‘Five Nights at Freddy’s’ Was Also Huge on Streaming: Film Is Most-Watched Peacock Title Ever

In another example of how streaming success doesn’t have to come at the expense of box office glory, “Five Nights at Freddy’s” is Peacock’s most-watched film or television show within the first five days of availability, according to the streamer. While no raw viewership numbers have been offered up, whatever milestone the Blumhouse horror movie achieved came alongside a sky-high $80 million domestic and $133 million global opening weekend.

The $20 million, PG-13 adaptation of Scott Cawthon’s popular video game series surpassed five-day viewership totals for “Halloween Ends” (which also got a day-and-date release with Peacock and in theaters), “The Super Mario Bros. Movie” (which arrived on Peacock following $1.4 billion in global grosses and a conventional post-theatrical VOD/EST/DVD window) the episodic “Bel-Air” television show and “The Best Man: The Final Chapters” miniseries event.

“Five Nights at Freddy’s,” which earned another $4 million domestically on Monday, shattered records and milestones over the course of its Fri-Sun launch. The Emma Tammi-directed feature nabbed the fifth-biggest movie from a solo female director – behind “Barbie,” “Wonder Woman,” “Fifty Shades of Grey” and “Black Widow,” while notching Blumhouse’s biggest launch ever. It earned one of the biggest Fri-Sun opening weekends ever – sans inflation – for a horror movie behind only Warner Bros. and New Line’s “It” ($123 million), WBD and New Line’s “It Chapter 2” ($89 million) and – if you count them – Universal’s own “Jurassic World” trilogy.

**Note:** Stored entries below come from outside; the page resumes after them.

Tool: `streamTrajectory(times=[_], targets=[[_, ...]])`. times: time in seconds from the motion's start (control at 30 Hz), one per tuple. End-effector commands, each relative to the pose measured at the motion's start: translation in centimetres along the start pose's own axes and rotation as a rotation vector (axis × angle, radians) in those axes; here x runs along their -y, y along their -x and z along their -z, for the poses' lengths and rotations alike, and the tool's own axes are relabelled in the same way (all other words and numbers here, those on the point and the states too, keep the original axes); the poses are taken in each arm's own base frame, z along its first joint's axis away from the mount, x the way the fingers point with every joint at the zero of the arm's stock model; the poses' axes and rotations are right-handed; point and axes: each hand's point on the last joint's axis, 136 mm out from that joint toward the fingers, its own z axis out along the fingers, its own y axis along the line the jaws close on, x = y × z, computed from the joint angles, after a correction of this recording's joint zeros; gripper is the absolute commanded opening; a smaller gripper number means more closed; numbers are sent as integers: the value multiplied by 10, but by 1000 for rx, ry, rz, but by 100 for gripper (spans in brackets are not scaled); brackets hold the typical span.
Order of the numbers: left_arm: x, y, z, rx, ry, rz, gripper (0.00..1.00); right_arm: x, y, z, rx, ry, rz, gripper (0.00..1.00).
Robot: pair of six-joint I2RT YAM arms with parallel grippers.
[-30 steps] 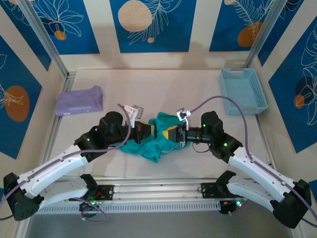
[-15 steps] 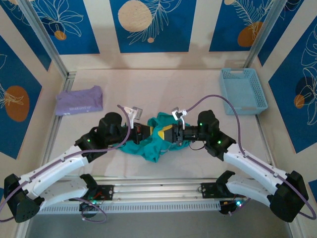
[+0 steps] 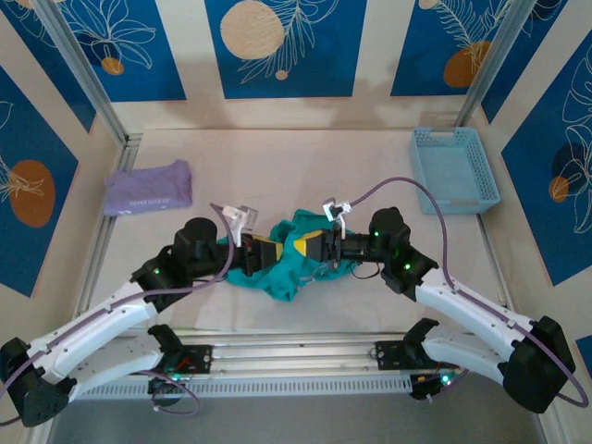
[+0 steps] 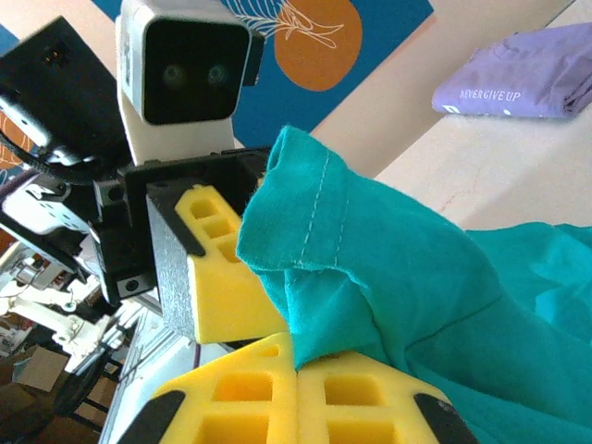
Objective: Fold the inside-out t-shirt
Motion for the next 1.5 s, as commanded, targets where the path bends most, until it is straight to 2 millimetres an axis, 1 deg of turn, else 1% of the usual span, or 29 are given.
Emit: streamTrajectory(times=[0.0,0.1,0.17,0.33,0.47,0.57,0.7,0.8,0.97,1.13,1.27,1.3,1.37,1.4,1.43,1.47], targets=[[0,0,9,26,-7,-12,38,-6,10,1,60,17,7,0],[-8,-5,15,32,24,-10,51,-3,12,2,79,6,-3,0],[-10,-9,20,35,26,-22,59,-1,14,2,93,-6,-17,0],[-15,-19,31,53,36,-124,74,-3,18,3,105,-2,-23,0],[-23,-26,33,70,47,-218,79,-3,21,4,105,-10,-24,0],[-20,-35,26,51,-4,-239,82,-4,23,6,111,-15,-21,0],[-16,-45,17,17,-62,-246,82,-3,25,6,112,-22,-18,0],[-16,-48,14,9,-70,-261,76,-4,26,7,114,-20,-17,0],[-16,-45,12,21,-69,-274,54,-2,26,8,114,-24,-22,0],[-16,-39,12,42,-60,-289,43,-2,25,8,110,-23,-27,0],[-14,-34,12,51,-58,-299,26,-1,24,9,111,-30,-29,0],[-14,-33,13,58,-53,-300,19,0,23,9,110,-38,-30,0],[-16,-29,15,71,-34,-301,1,9,22,11,107,-85,-53,0],[-18,-28,17,78,-13,-299,0,18,20,13,108,-143,-81,0],[-21,-26,20,81,12,-297,0,33,18,17,108,-237,-120,2],[-23,-25,23,83,32,-298,0,43,16,22,107,-314,-139,7]])
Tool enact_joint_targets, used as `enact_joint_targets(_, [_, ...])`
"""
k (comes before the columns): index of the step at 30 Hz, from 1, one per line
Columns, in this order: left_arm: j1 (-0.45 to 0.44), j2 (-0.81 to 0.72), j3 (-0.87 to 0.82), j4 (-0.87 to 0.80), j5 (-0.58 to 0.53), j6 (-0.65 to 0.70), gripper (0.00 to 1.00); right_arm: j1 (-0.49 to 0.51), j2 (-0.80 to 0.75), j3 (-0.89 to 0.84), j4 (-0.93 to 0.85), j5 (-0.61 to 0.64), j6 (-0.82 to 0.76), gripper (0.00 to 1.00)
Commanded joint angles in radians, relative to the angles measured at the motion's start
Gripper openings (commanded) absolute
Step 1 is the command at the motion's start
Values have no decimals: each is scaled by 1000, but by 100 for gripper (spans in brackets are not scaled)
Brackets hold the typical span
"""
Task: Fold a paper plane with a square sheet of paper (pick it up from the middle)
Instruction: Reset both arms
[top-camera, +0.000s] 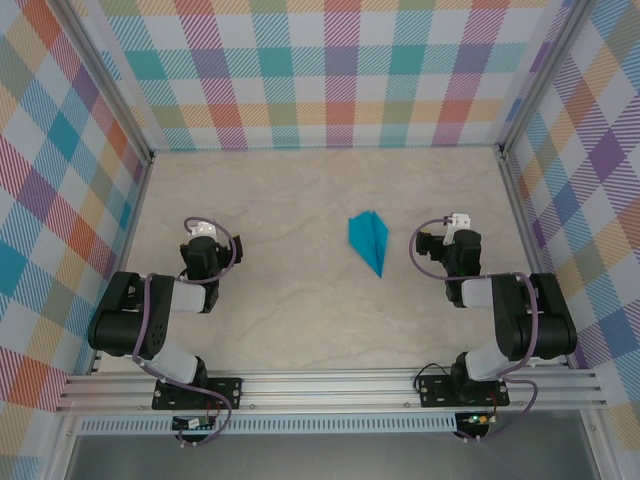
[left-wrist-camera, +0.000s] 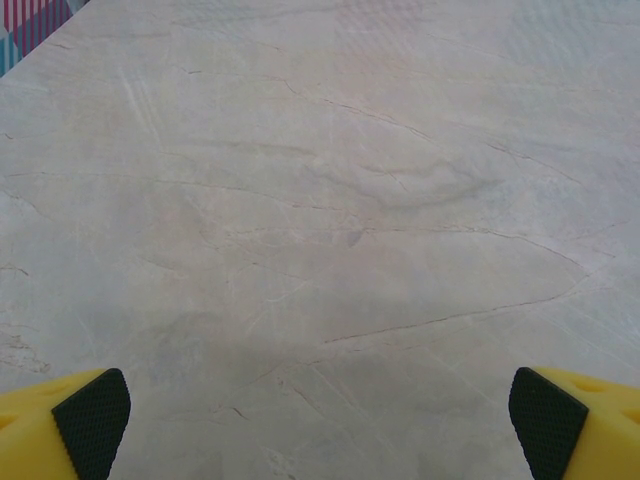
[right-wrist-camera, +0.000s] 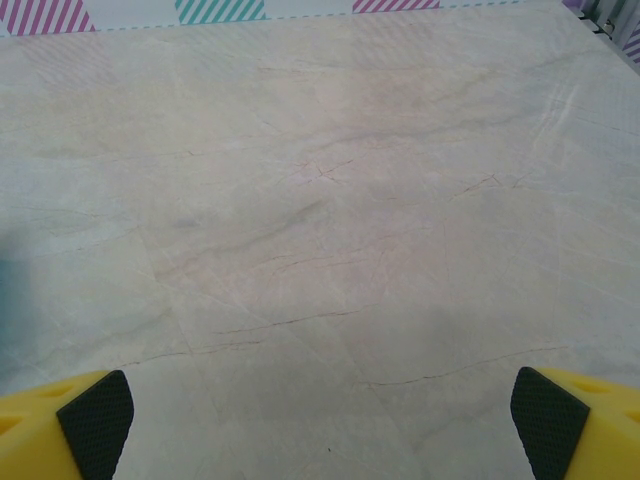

That it did all this despite being available on Peacock concurrently shows either A) audiences will see the movie they want to see in theaters when it’s in theaters even if it’s available at home or B) Peacock hasn’t made enough of a dent in terms of market share to do damage to theatrical releases. Either way, NBCUniversal gets to boast of both streaming success and box office triumph with neither exhibition platform doing any real damage to the other.

Broadly speaking, the lesson of “Five Nights at Freddy’s” is to at least try and make new franchises based on new or newer IP that is targeted specifically at today’s kids. Whether it’s “Paw Patrol” or “Five Nights at Freddy’s,” the films succeeded because they weren’t reliant on today’s kids being excited about franchises and brands that once thrilled their parents (“Matrix Resurrections”), grandparents (“Indiana Jones and the Dial of Destiny”) or great-grandparents (“The Exorcist: Believer”).

And if you have a movie that consumers are excited to see theatrically, even offering it free of charge to streaming subscribers won’t do much damage to the theatrical bottom line.